_WHAT THE EXERCISE ASKS_. In the data below, set down exactly the lines from the one containing "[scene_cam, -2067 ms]" up to and including the one containing "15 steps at". Leave the pictures out.

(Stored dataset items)
□ □ □ □ □
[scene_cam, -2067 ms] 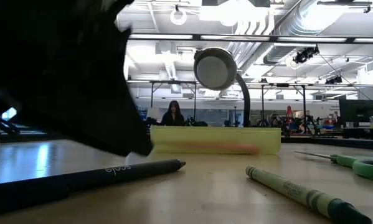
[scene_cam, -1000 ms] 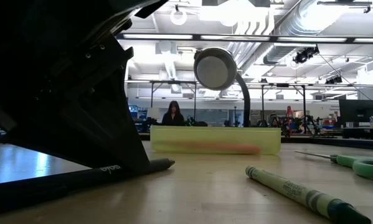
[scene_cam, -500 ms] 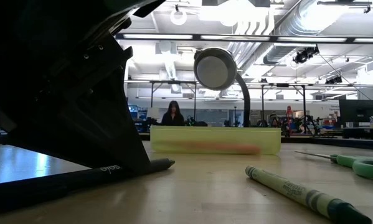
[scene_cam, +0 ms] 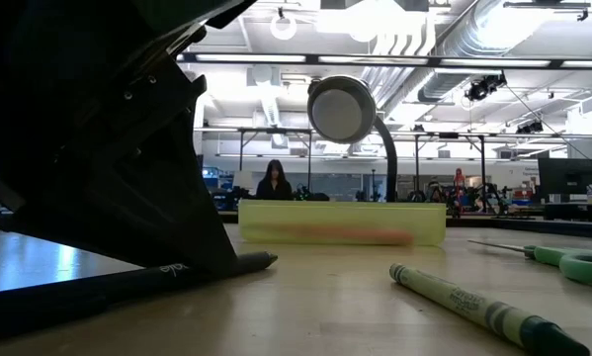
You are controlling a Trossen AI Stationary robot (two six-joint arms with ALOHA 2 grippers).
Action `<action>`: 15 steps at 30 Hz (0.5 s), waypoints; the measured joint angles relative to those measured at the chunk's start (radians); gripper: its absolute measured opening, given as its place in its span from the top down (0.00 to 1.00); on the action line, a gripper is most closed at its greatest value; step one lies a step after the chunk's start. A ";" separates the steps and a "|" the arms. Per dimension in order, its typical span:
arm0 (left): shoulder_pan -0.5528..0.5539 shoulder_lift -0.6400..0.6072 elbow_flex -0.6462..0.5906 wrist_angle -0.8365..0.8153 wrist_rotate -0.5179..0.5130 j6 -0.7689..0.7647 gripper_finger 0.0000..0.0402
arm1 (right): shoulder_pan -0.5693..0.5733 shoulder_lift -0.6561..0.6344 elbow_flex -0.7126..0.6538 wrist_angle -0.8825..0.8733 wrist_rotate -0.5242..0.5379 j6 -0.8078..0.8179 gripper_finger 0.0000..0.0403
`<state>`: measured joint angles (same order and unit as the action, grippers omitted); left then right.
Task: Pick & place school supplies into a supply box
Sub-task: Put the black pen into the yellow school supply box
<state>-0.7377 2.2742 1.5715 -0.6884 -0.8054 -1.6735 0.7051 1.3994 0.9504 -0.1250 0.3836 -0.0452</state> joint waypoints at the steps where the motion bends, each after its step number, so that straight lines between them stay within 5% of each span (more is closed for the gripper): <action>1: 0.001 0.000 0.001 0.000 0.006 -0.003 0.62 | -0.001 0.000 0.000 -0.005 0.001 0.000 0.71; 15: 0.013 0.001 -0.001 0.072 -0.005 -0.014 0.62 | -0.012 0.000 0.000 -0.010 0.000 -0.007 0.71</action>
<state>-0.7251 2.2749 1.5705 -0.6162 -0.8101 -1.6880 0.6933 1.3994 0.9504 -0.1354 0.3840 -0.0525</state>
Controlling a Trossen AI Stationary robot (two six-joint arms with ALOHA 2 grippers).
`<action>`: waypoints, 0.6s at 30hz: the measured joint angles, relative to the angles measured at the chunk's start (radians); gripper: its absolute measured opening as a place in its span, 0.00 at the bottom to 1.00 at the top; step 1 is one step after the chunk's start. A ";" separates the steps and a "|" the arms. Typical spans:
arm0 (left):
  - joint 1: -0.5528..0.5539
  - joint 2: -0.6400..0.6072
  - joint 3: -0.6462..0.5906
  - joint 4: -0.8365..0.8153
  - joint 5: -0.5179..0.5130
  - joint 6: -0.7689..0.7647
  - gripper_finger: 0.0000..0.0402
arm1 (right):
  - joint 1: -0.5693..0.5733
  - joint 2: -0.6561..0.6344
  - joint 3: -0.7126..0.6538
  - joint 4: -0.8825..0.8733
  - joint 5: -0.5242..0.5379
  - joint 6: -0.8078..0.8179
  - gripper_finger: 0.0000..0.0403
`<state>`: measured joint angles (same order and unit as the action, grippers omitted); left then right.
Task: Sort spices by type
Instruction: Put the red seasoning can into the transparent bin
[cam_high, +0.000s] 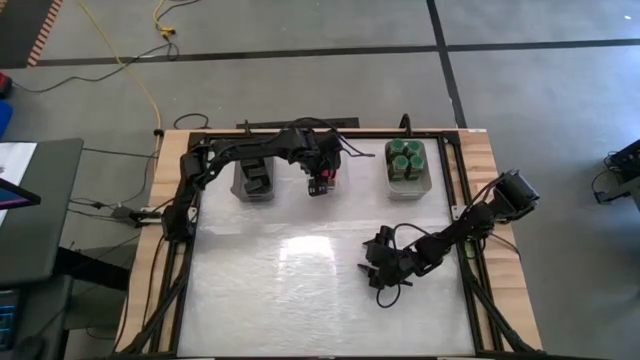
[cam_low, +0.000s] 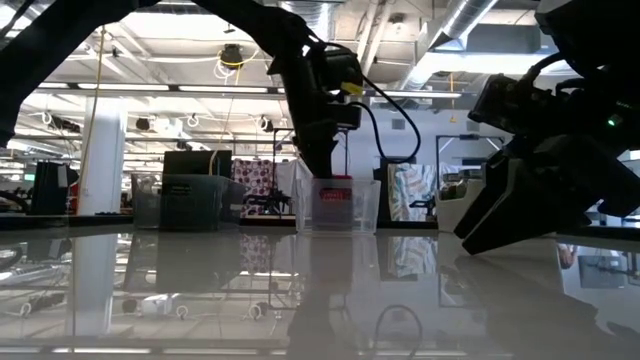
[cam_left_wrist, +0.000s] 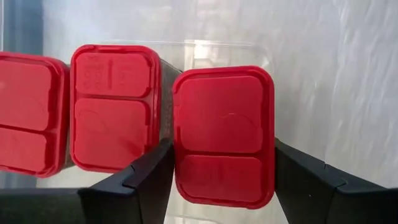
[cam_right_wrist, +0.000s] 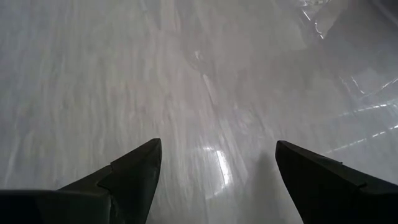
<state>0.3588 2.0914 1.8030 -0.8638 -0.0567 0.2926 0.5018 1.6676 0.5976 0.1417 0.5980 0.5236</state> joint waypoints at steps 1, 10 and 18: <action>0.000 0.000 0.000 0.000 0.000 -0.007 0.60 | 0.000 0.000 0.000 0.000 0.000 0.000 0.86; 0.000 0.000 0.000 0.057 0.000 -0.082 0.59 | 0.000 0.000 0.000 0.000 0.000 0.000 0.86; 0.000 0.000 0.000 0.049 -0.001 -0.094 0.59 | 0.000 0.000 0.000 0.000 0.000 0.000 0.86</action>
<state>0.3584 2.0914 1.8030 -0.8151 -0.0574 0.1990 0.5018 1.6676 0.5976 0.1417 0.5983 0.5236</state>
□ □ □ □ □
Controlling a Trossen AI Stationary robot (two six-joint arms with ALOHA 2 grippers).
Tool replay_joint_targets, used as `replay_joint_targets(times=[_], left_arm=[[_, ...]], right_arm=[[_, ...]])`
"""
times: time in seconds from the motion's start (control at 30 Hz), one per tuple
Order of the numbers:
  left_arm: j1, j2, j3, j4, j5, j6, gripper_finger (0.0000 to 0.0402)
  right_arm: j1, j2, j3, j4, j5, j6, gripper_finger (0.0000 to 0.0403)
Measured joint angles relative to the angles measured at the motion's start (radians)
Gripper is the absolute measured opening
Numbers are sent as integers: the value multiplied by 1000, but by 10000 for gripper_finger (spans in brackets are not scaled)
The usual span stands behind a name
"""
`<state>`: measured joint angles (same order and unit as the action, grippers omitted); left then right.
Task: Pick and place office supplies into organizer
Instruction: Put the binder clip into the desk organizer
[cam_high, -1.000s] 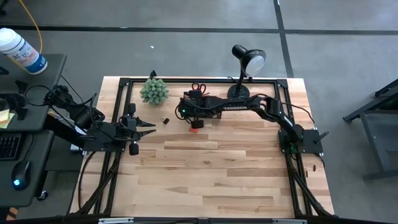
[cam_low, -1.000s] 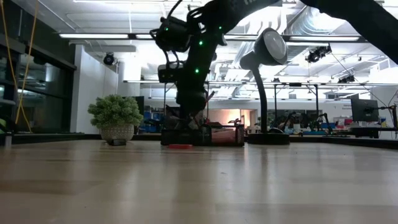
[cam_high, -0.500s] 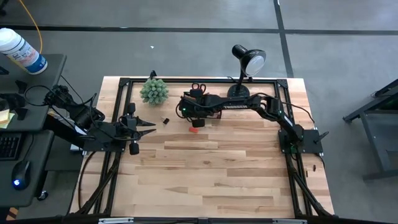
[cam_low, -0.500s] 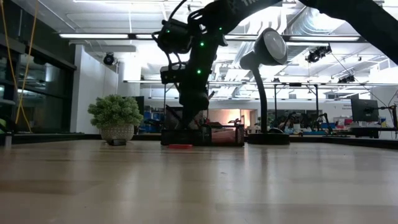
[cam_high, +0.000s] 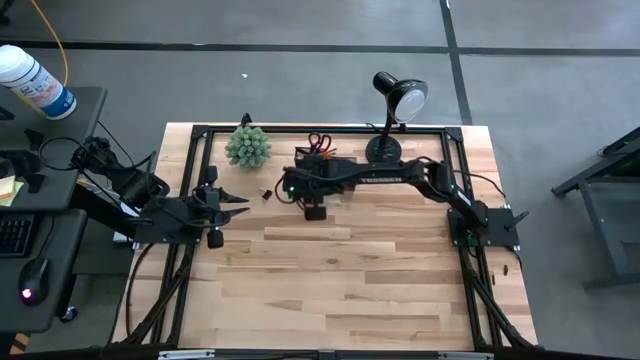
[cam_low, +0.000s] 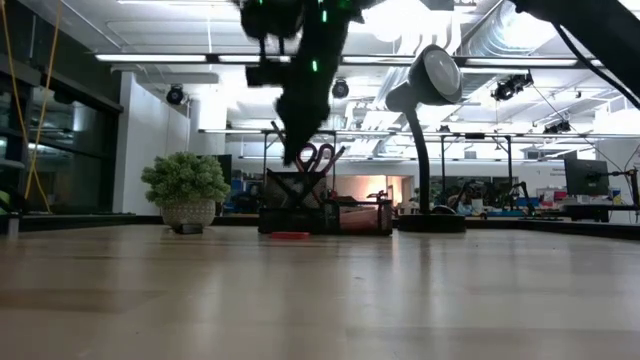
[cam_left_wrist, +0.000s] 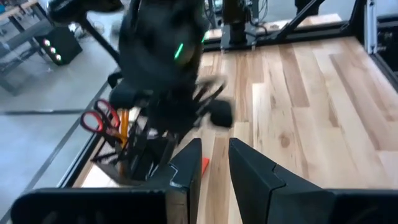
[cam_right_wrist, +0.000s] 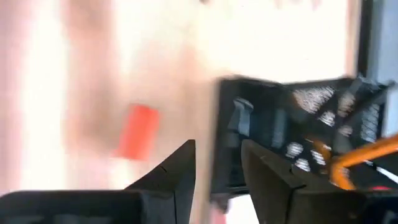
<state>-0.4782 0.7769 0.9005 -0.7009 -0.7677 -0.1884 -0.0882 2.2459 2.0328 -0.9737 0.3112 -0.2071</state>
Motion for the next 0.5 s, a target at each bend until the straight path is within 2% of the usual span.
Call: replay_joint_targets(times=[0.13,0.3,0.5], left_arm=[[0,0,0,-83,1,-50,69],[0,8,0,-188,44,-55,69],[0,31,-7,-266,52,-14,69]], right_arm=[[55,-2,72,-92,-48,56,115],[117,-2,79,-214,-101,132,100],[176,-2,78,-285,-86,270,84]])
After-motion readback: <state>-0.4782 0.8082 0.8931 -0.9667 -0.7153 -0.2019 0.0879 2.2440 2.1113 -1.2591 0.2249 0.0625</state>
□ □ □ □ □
_RESPONSE TO THE EXERCISE_.
[scene_cam, -2067 ms] 
[scene_cam, -1000 ms] 
[scene_cam, -500 ms] 
[scene_cam, +0 ms] 
You are controlling a Trossen AI Stationary robot (two six-joint arms with ALOHA 2 grippers).
Action `<action>`: 15 steps at 30 Hz (0.5 s), waypoints; the measured joint angles relative to those measured at the chunk's start (radians); gripper: its absolute measured opening, given as its place in its span from the top down (0.00 to 1.00); on the action line, a gripper is most closed at its greatest value; step one lies a step after the chunk's start. A ";" separates the steps and a "|" the arms. Per dimension in order, its typical span:

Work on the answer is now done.